“Your husband, sister!”

“Sister, do not mock me! You know how much Fareham is to me. We were chosen for each other, and fancied we were in love for the first few years, while he was so often called away from me, that his coming back made a festival, and renewed affection. He came crimson from battles and sieges; and I was proud of him, and called him my hero. But after the treaty of the Pyrenees our passion cooled, and he grew too much the school-master. And when he recovered of the contagion, he had recovered of any love-sickness he ever had for me!”

“Ah, sister, you say these things without thinking them. His lordship needs but some sign of affection on your part to be as fond a husband as ever he was.”

“You can answer for him, I’ll warrant”

“And there are other claims upon your love—your children.”

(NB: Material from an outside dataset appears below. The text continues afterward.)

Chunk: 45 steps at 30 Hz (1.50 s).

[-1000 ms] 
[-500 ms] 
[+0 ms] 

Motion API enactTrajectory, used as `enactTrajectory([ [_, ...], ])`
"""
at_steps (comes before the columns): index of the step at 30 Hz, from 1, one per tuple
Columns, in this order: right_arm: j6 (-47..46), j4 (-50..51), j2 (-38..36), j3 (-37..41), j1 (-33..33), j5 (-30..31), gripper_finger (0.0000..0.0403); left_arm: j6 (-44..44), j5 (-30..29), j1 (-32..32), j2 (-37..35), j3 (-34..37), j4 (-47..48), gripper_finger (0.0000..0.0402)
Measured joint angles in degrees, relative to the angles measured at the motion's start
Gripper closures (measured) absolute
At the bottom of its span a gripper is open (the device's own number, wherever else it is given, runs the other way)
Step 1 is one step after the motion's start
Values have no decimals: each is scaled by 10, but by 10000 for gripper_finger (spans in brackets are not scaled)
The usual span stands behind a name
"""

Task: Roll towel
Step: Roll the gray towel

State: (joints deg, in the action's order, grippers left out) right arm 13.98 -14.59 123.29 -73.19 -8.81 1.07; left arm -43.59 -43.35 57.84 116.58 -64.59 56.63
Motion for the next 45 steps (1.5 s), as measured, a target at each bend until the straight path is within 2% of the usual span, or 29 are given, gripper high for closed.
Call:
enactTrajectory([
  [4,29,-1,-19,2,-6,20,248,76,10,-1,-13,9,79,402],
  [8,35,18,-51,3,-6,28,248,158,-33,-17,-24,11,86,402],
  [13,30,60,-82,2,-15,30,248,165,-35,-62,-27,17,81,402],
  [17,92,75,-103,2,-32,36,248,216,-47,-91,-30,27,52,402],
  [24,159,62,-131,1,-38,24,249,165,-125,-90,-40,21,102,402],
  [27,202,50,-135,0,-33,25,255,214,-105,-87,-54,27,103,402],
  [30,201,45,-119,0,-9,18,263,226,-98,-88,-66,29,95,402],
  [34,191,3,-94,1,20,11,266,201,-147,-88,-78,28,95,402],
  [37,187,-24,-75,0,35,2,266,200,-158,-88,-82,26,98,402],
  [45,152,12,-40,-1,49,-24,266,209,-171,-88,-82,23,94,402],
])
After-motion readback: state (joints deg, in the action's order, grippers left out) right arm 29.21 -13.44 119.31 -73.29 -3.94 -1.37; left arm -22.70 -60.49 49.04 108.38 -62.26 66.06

“Henriette, who is nearly as tall as I am, and thinks herself handsomer and cleverer than ever I was. George, who is a lump of selfishness, and cares more for his ponies and peregrines than for father and mother. I tell you there is nothing left for me, except fine houses and carriages; and to show my fading beauty dressed in the latest mode at twilight in the Ring, and to startle people from the observation of my wrinkles by the boldness of my patches. I was the first to wear a coach and horses across my forehead—in London, at least. They had these follies in Paris three years ago.”

“Indeed, dearest?”

“And thou wilt let me arrange thy wedding after my own fancy, wilt thou not, ma très chère?”

“You forget Denzil’s hatred of finery.”

“But the wedding is the bride’s festival. The bridegroom hardly counts. Nay, love, you need fear no immodest fooling when you bid good night to the company; nor shall there be any scuffling for garters at the door of your chamber. There was none of that antique nonsense when Lady Sandwich married her daughter. All vulgar fashions of coarse old Oliver’s day have gone to the ragbag of worn-out English customs. We were so coarse a nation, till we learnt manners in exile. Let me have my own way, dearest. It will amuse me, and wean me from melancholic fancies.”